I appeal to all females – old and young, short and tall – beware of Pick Up Artists in that area any day of the week, and especially on weekend afternoons. Their most common pick Up lines are “I know it will sound a bit random, but I walked past you and…” and, if you pay close attention, you will most likely see their nervous tick as they try to face and overcome all their phobias at your expense.

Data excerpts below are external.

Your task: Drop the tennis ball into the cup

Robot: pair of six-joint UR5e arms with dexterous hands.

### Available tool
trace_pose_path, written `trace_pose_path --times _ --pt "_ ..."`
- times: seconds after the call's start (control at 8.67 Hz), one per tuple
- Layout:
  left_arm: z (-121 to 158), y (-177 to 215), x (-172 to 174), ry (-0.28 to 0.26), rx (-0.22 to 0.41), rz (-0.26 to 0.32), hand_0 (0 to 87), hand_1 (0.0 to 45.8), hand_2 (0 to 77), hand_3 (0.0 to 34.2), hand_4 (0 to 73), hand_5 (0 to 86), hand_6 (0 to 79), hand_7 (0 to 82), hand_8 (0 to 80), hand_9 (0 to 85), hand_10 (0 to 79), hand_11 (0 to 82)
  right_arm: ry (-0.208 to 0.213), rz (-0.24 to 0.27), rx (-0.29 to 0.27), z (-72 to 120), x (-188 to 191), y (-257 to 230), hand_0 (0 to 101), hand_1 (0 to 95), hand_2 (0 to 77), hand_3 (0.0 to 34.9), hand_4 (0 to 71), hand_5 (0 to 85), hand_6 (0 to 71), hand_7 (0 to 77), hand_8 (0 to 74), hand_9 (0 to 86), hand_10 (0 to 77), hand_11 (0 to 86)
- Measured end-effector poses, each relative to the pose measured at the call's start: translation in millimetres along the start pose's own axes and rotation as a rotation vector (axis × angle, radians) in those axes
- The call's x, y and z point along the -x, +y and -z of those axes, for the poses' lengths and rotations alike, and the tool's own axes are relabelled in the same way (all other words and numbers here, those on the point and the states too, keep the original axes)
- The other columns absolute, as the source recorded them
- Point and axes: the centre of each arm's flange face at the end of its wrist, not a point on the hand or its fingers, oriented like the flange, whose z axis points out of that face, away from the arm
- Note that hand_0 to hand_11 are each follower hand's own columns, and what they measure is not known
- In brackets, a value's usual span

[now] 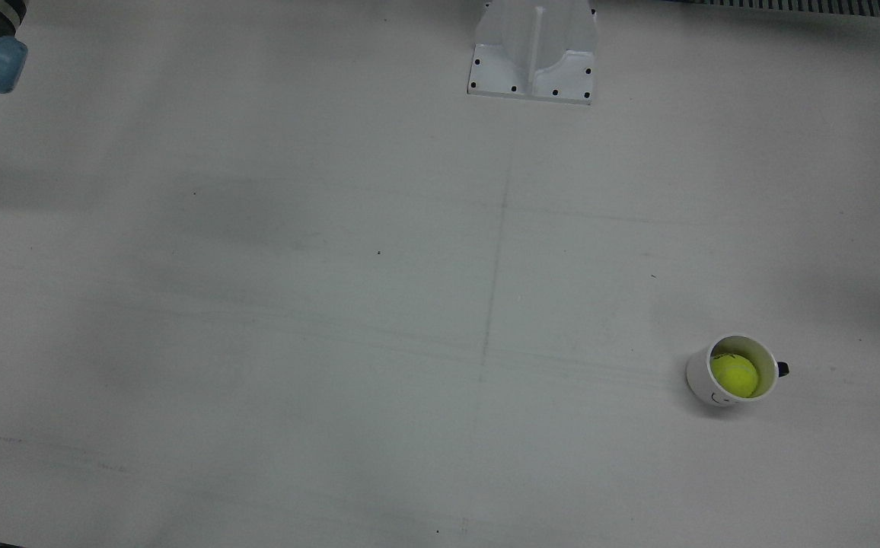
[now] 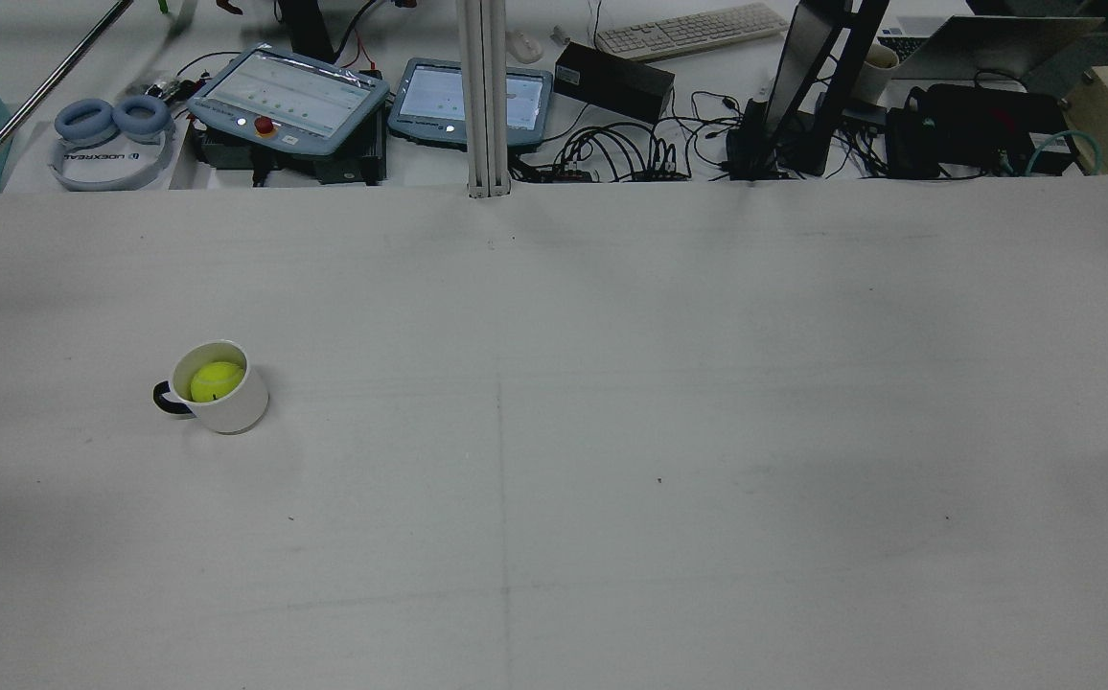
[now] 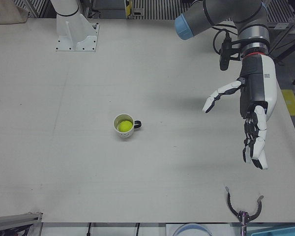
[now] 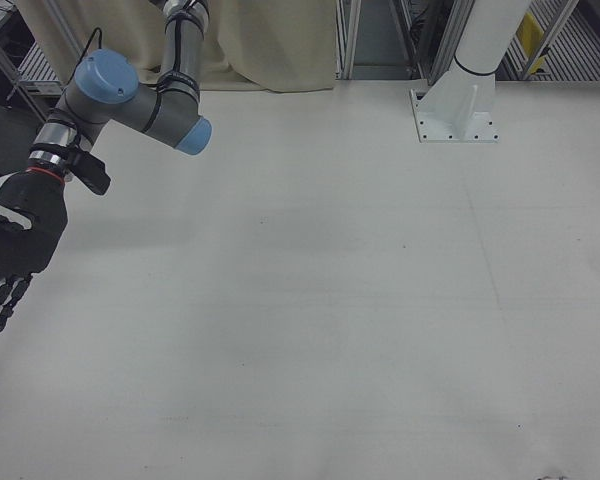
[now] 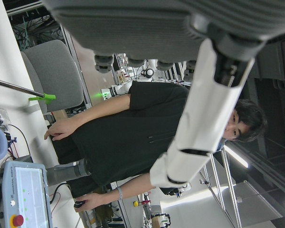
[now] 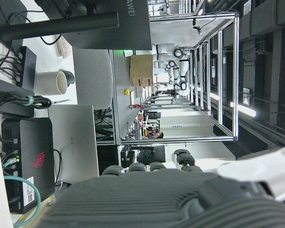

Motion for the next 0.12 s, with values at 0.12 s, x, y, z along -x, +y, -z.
trace_pose_path --times 0.12 --pt "1.3 0.5 -1.3 -0.002 0.003 0.002 80.0 35.5 22.9 11.1 1.1 13.6 2.2 0.5 0.5 1.1 1.6 7.6 0.000 0.000 -0.001 0.2 0.1 -0.4 0 0.5 0.5 0.0 0.0 0.0 0.0 0.5 0.0 0.0 0.0 0.5"
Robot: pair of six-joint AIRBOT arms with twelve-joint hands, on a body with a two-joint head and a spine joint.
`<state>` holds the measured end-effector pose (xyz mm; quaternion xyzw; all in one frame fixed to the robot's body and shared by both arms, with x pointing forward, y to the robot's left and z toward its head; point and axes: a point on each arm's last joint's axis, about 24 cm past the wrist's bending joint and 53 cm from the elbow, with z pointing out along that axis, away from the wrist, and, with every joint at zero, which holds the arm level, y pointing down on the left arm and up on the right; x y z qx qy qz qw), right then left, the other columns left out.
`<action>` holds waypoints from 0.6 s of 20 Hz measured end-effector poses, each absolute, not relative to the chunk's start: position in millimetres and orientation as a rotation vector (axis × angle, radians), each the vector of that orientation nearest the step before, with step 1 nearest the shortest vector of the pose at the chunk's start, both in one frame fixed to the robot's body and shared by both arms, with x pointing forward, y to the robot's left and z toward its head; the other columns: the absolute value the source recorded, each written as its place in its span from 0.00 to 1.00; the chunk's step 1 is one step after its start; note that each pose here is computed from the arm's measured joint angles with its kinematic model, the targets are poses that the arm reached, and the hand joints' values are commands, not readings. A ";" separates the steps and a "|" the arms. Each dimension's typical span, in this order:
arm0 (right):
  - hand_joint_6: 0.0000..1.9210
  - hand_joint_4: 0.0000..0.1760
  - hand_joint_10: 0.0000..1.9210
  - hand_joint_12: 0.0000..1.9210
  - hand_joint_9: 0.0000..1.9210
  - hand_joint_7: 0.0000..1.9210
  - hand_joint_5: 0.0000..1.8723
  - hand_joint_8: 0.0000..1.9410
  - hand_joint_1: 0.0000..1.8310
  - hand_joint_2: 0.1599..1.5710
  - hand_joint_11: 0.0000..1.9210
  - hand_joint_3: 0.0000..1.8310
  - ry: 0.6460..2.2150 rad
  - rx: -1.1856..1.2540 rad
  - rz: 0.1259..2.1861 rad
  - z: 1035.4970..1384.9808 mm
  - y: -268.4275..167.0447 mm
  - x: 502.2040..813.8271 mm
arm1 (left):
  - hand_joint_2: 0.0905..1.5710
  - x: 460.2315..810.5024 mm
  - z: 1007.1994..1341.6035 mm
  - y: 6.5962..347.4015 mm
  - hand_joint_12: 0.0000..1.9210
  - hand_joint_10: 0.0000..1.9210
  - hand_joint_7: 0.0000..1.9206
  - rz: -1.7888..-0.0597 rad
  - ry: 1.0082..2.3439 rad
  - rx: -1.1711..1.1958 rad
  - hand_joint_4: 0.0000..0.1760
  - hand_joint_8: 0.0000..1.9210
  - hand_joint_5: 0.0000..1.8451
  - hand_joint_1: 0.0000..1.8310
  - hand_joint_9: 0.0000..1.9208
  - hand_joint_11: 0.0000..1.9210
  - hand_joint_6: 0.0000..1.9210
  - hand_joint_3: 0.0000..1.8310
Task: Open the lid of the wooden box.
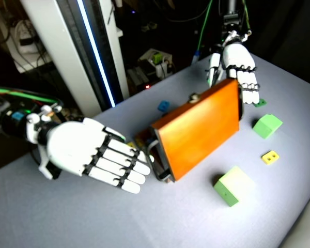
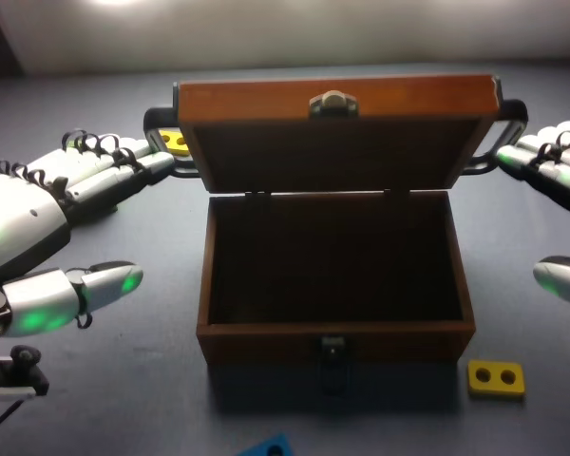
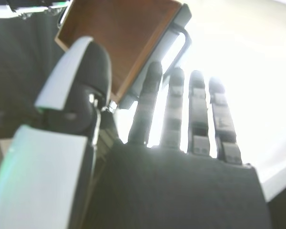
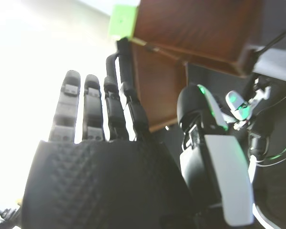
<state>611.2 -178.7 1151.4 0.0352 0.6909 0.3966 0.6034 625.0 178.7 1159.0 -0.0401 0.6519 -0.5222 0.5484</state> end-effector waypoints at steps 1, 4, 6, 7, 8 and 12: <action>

Every time I see them ‘working’ on Oxford Circus, I can’t stop feeling anything but pity. As soon as they approach a girl all their taught ‘confidence’ and ‘charming’ techniques fly out of the window. You can see them trying to take as little space as possible and frantically trying to remember their lines. Their body language speaks of anything but security as they try to ‘neg’ you. Not too bad for someone who would otherwise panic within five feet of a living woman. I wonder how long it will take them to become like their fake Don Juan idols. But even then, the so-called experienced PUA coaches sound sickeningly cheese-on-toast. Just one example here:
There is always uncomfortable touching which is most definitely not OK; a technique called ‘Kino’. Although it’s not ‘traditional’ touching, it is more like placing a hand, rigid with awkwardness. And the emphasis on saying things like: “We should go there” and “I’ll take you there” – standard PUA techniques.
You will always see them giving a feedback to each other.
I don’t know what to say other than if anyone approaches you on Oxford Street and asks for your number, chances are they’re either a serial killer, a chugger, or a miked-up Pick-Up Artist. Neither of whom are people to give your personal details to.
And to all those considering signing up for costly PUA boot camp, consider spending money on something more fulfilling. Needless to say, the boot camp will not banish all your issues and insecurities and most certainly won’t make you a womaniser overnight.